Please repeat the lines below, exactly and only, from the one that holds "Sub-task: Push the" through the one that holds "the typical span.".
/---
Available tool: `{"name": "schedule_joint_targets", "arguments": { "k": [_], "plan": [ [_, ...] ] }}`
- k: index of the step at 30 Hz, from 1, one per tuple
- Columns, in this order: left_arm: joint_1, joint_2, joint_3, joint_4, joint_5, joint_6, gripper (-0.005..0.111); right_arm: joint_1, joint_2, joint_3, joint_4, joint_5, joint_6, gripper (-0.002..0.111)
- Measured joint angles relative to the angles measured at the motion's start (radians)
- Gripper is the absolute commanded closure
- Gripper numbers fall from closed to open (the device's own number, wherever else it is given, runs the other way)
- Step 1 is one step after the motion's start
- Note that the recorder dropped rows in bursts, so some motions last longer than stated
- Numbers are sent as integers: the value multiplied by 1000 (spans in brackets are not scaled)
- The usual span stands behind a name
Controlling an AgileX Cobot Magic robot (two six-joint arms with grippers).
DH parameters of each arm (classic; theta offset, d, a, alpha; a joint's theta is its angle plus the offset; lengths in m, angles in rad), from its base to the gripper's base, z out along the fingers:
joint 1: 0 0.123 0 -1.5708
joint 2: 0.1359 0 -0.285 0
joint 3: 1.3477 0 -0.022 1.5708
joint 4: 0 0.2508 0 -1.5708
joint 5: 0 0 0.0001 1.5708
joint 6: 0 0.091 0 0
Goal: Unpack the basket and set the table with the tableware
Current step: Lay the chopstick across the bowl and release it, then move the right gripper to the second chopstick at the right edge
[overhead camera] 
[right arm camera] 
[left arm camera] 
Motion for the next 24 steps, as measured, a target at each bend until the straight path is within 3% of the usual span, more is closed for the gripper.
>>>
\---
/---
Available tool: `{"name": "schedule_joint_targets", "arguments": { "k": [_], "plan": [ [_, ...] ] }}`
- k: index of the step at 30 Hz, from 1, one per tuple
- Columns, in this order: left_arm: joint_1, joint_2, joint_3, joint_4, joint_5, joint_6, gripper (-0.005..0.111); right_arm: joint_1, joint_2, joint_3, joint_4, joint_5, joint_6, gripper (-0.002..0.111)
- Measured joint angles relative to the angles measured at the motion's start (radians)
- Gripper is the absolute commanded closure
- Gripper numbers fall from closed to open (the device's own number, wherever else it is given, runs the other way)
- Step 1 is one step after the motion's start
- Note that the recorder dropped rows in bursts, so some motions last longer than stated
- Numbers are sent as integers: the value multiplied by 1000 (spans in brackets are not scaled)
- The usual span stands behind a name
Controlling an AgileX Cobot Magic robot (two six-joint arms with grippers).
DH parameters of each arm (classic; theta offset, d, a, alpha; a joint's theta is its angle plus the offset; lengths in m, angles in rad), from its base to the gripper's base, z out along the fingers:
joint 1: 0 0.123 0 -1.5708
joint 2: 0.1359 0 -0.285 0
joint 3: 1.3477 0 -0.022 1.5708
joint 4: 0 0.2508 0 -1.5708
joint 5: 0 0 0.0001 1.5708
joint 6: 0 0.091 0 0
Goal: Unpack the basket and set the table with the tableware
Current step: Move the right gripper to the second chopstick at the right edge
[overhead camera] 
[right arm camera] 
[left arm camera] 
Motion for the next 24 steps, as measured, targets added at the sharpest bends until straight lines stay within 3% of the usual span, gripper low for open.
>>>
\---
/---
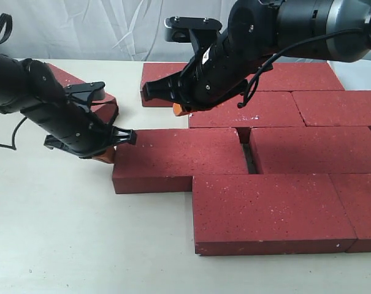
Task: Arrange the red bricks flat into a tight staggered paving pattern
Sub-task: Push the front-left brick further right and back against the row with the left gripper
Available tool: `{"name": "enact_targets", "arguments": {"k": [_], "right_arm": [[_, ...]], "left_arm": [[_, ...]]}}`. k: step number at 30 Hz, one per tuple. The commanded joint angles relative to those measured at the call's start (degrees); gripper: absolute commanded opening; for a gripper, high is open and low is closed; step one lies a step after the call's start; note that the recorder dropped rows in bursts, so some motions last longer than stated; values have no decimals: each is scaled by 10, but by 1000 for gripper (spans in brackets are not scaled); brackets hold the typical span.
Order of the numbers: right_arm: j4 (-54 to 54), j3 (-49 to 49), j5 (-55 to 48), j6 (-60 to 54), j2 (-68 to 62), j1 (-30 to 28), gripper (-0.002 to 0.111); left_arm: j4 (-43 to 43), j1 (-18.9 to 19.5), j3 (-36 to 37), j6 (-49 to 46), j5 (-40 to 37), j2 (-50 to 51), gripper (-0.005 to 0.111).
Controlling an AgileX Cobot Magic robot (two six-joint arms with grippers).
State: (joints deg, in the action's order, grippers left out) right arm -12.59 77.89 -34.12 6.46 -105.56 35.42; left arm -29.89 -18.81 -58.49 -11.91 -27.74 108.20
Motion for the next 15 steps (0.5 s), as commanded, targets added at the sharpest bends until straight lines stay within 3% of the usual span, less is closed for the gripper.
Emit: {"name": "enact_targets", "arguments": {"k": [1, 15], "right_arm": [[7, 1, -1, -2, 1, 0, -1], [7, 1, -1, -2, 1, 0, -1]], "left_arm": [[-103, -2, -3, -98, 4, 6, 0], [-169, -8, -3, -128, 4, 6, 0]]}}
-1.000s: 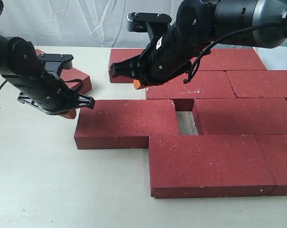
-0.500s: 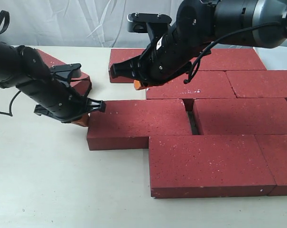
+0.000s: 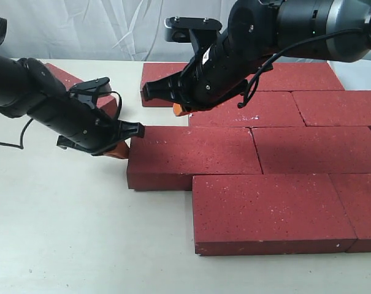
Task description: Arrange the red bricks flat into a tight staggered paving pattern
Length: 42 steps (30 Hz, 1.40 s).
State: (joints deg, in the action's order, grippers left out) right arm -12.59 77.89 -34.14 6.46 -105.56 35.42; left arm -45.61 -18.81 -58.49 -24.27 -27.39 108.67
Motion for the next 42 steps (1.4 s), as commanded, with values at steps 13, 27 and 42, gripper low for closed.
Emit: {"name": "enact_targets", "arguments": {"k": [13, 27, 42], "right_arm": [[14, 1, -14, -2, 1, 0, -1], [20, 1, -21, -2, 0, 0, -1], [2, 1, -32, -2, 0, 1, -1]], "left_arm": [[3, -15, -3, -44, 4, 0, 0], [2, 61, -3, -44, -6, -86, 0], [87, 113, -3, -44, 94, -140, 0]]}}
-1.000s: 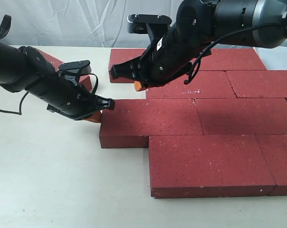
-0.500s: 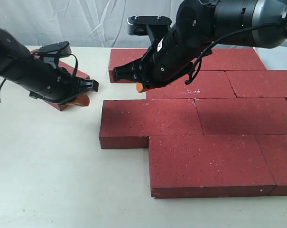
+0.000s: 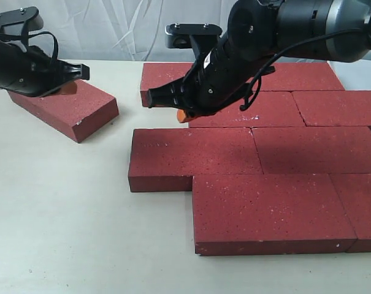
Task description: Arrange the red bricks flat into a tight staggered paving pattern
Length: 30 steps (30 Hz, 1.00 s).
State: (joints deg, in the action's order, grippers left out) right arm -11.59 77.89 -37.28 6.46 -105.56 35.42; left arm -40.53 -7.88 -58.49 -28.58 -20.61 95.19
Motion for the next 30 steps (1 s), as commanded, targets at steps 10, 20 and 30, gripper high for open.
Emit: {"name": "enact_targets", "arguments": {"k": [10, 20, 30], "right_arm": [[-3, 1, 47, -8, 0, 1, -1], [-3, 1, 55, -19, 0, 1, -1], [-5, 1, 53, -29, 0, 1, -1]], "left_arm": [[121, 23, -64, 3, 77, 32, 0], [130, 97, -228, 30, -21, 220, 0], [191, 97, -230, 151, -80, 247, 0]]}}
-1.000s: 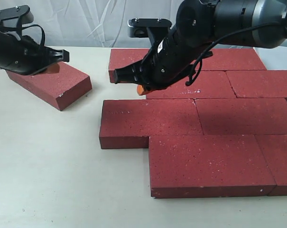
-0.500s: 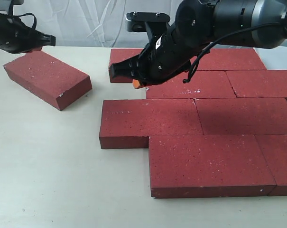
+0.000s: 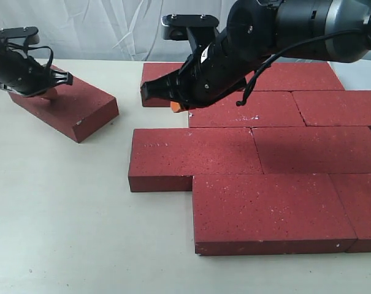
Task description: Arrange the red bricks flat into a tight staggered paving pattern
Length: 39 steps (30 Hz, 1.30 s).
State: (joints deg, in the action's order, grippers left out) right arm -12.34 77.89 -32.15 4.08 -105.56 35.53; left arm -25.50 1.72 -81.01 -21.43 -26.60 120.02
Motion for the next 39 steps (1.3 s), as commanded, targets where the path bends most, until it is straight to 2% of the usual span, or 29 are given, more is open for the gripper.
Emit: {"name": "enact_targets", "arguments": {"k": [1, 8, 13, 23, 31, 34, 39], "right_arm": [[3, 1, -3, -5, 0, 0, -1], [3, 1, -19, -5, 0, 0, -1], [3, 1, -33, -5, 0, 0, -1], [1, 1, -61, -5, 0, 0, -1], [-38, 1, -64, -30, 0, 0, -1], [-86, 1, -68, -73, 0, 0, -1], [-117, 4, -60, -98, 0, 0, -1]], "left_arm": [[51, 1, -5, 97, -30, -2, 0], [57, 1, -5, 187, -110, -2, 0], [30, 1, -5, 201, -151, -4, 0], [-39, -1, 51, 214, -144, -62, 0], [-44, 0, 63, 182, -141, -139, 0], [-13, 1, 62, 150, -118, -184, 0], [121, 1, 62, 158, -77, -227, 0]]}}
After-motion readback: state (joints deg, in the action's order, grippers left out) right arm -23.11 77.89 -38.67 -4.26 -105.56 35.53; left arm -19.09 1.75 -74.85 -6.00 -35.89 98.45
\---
» **ANSWER SECTION**
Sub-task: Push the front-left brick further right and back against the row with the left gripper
Available tool: `{"name": "enact_targets", "arguments": {"k": [_], "right_arm": [[_, ...]], "left_arm": [[_, ...]]}}`. k: step number at 30 Hz, one per tuple. The commanded joint angles relative to those measured at the call's start (degrees); gripper: absolute commanded opening; for a gripper, high is open and low is closed; step one lies a step after the call's start; note that the recorder dropped rows in bursts, so some motions last longer than stated; values have no decimals: each is scaled by 10, but by 1000 for gripper (spans in brackets are not scaled); brackets hold the typical span.

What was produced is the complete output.